Exercise directions: Your output should be the listing itself, repeated exactly.

Provided material:
********************
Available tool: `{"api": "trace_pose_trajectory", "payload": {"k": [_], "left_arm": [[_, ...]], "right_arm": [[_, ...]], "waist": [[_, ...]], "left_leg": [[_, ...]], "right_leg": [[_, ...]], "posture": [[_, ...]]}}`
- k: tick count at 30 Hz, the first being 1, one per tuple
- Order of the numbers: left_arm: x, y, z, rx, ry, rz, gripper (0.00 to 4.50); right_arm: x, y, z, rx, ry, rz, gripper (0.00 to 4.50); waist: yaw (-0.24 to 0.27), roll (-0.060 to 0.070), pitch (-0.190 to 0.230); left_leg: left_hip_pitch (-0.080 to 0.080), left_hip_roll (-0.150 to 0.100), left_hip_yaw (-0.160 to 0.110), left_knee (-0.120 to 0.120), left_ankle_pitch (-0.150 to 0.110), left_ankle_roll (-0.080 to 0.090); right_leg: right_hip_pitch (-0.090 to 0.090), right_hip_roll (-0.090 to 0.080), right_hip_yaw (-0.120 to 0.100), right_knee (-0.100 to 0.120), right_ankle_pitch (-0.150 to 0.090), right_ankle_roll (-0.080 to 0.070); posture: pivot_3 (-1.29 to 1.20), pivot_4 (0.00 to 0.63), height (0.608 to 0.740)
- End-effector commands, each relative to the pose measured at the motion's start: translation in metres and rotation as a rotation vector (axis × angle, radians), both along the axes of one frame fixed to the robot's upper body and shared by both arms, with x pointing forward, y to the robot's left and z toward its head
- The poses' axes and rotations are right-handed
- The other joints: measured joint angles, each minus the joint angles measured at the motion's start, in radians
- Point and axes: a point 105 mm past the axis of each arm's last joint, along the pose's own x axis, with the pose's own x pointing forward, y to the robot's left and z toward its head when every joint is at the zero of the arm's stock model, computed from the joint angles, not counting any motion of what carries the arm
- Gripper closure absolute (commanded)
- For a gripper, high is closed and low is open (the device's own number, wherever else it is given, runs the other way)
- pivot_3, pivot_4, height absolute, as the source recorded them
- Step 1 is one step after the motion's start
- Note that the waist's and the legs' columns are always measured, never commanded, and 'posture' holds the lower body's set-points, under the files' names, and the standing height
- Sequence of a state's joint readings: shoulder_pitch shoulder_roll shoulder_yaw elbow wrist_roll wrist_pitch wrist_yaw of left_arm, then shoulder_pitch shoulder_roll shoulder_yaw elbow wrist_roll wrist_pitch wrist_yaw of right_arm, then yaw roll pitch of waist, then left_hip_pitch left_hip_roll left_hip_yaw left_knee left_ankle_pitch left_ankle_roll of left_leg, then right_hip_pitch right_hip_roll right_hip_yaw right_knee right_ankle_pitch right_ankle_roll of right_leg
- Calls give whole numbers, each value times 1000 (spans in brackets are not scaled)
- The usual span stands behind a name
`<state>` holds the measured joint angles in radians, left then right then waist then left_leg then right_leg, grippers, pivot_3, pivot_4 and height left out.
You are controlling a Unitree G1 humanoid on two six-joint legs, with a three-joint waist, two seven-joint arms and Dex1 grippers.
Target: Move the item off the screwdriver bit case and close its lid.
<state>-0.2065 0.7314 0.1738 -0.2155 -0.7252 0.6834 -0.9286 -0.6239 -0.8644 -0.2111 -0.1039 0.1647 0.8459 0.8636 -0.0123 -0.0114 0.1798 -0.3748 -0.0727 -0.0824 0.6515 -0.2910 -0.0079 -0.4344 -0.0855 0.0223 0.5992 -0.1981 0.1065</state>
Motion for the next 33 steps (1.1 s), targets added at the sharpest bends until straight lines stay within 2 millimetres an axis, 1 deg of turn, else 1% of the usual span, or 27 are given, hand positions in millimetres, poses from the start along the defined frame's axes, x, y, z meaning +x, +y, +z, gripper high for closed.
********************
Reply to the task:
Available tool: `{"api": "trace_pose_trajectory", "payload": {"k": [_], "left_arm": [[_, ...]], "right_arm": [[_, ...]], "waist": [[_, ...]], "left_leg": [[_, ...]], "right_leg": [[_, ...]], "posture": [[_, ...]]}}`
- k: tick count at 30 Hz, the first being 1, one per tuple
- Order of the numbers: left_arm: x, y, z, rx, ry, rz, gripper (0.00 to 4.50); right_arm: x, y, z, rx, ry, rz, gripper (0.00 to 4.50); waist: yaw (-0.24 to 0.27), roll (-0.060 to 0.070), pitch (-0.190 to 0.230); left_leg: left_hip_pitch (-0.080 to 0.080), left_hip_roll (-0.150 to 0.100), left_hip_yaw (-0.160 to 0.110), left_knee (-0.120 to 0.120), left_ankle_pitch (-0.150 to 0.110), left_ankle_roll (-0.080 to 0.090); right_leg: right_hip_pitch (-0.090 to 0.090), right_hip_roll (-0.090 to 0.080), right_hip_yaw (-0.120 to 0.100), right_knee (-0.100 to 0.120), right_ankle_pitch (-0.150 to 0.090), right_ankle_roll (-0.080 to 0.070); posture: pivot_3 (-1.29 to 1.20), pivot_4 (0.00 to 0.63), height (0.608 to 0.740)
- End-effector commands, each relative to the pose measured at the motion's start: translation in metres and rotation as a rotation vector (axis × angle, radians), both along the axes of one frame fixed to the robot's upper body and shared by both arms, with x pointing forward, y to the robot's left and z toward its head
- The poses' axes and rotations are right-handed
- The other joints: measured joint angles, each minus the joint angles measured at the motion's start, in radians
- Point and axes: a point 105 mm past the axis of each arm's last joint, along the pose's own x axis, with the pose's own x pointing forward, y to the robot's left and z toward its head when every joint is at the zero of the arm's stock model, computed from the joint angles, not counting any motion of what carries the arm
- Gripper closure absolute (commanded)
- For a gripper, high is closed and low is open (the device's own number, wherever else it is given, runs the other way)
- pivot_3, pivot_4, height absolute, as the source recorded them
- Step 1 is one step after the motion's start
- Note that the waist's and the legs' columns are always measured, never commanded, and 'posture' holds the lower body's set-points, under the files' names, and the standing height
- Sequence of a state's joint readings: shoulder_pitch shoulder_roll shoulder_yaw elbow wrist_roll wrist_pitch wrist_yaw of left_arm, then shoulder_pitch shoulder_roll shoulder_yaw elbow wrist_roll wrist_pitch wrist_yaw of right_arm, then yaw roll pitch of waist, then left_hip_pitch left_hip_roll left_hip_yaw left_knee left_ankle_pitch left_ankle_roll of left_leg, then right_hip_pitch right_hip_roll right_hip_yaw right_knee right_ankle_pitch right_ankle_roll of right_leg
- Calls give whole numbers, each value times 1000 (spans in brackets are not scaled)
- The usual span stands behind a name
`<state>` holds the measured joint angles in radians, left then right then waist then left_leg then right_leg, grippers, pivot_3, pivot_4 and height left out.
You are controlling a Unitree G1 humanoid on two six-joint legs, with a three-joint waist, two seven-joint arms and Dex1 grippers.
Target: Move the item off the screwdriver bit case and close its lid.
<state>-0.2065 0.7314 0.1738 -0.2155 -0.7252 0.6834 -0.9286 -0.6239 -0.8644 -0.2111 -0.1039 0.1647 0.8459 0.8636 -0.0123 -0.0114 0.1798 -0.3748 -0.0727 -0.0824 0.6515 -0.2910 -0.0079 -0.4344 -0.0855 0.0223 0.5992 -0.1981 0.1065</state>
Motion for the next 33 steps (1.1 s), targets added at the sharpest bends until straight lines stay within 2 millimetres an axis, 1 deg of turn, else 1% of the usual span, or 27 are given, hand positions in millimetres, poses from the start along the defined frame's axes, x, y, z meaning +x, +y, +z, gripper high for closed.

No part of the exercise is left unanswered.